Allan: I believe I didn't run out of disk space.
Anyway, all my problems started after a 'pacman -Syu'. The operation was interrupted due to a segmentation fault. I retried it, and the segmentation fault wouldn't go away. After trying once again, I saw a weird message like 'XFS in-memory data structures corrupt, mounting file system in read-only mode' regarding my /usr partition. I performed an 'xfs_check', but no errors could be found. I was using Arch 32 bits up to this point.
Then I decided to reformat the /usr partition and re-install Arch (amd_64 this time), so as to have all system files rewritten, removing any possible file corruption left.
First, I created a list of installed packages with 'comm -23 <(pacman -Qeq) <(pacman -Qmq) > pkglist'. Then, I performed a basic installation to get the system working again.
After booting into the newly installed system, I tried to re-install the packages listed in pkglist (pacman -S $(< pkglist)).
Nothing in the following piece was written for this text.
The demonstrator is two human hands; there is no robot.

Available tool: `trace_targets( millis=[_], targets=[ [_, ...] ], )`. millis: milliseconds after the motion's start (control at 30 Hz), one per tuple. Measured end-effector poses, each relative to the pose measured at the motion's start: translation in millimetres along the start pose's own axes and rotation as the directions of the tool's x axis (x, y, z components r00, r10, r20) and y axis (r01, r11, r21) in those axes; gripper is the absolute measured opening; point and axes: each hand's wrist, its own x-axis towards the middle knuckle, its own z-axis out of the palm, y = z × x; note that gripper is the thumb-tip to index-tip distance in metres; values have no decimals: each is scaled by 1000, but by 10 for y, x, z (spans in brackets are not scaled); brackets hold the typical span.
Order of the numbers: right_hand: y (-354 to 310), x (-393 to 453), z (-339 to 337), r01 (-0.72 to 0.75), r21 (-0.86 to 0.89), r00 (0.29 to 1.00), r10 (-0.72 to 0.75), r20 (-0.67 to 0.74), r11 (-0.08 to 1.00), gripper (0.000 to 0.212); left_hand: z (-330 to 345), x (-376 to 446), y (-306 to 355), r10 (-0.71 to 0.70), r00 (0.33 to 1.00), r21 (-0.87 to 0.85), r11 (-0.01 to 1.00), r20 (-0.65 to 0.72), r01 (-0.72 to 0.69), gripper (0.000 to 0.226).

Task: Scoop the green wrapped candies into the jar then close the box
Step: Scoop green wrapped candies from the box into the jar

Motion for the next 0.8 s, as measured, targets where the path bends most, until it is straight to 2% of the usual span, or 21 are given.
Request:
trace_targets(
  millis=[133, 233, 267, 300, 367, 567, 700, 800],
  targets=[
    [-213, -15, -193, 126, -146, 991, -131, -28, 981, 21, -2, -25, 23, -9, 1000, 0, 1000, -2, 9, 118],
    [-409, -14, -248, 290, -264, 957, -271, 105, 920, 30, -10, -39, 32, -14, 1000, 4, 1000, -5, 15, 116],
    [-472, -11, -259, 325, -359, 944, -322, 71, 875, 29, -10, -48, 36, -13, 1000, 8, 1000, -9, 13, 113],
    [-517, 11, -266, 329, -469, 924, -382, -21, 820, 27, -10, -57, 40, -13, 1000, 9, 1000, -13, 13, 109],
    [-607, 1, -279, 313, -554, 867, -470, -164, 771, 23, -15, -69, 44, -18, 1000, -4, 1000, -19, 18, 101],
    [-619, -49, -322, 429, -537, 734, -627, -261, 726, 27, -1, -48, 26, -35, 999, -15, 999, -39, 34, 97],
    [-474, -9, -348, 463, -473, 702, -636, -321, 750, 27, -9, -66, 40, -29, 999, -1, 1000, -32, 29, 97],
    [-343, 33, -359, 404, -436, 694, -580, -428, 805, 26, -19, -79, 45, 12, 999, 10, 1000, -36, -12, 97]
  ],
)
Doing this somehow filled ldconfig with zeroes.
To fix this, I rebooted with the Arch CD to reinstall glibc. Then I split the 'pkglist' file in chunks of 30 - 40 packages each, trying to pin-point the problem. Much to my surprise, I was able to install all chunks without corrupting ldconfig.
Now I only have to reinstall KDE, X.org and some other big packages to get my system back to normal.
Having my /etc folder tracked by Mercurial (with a few ignored files) made it really easy to get the system configuration to its previous state.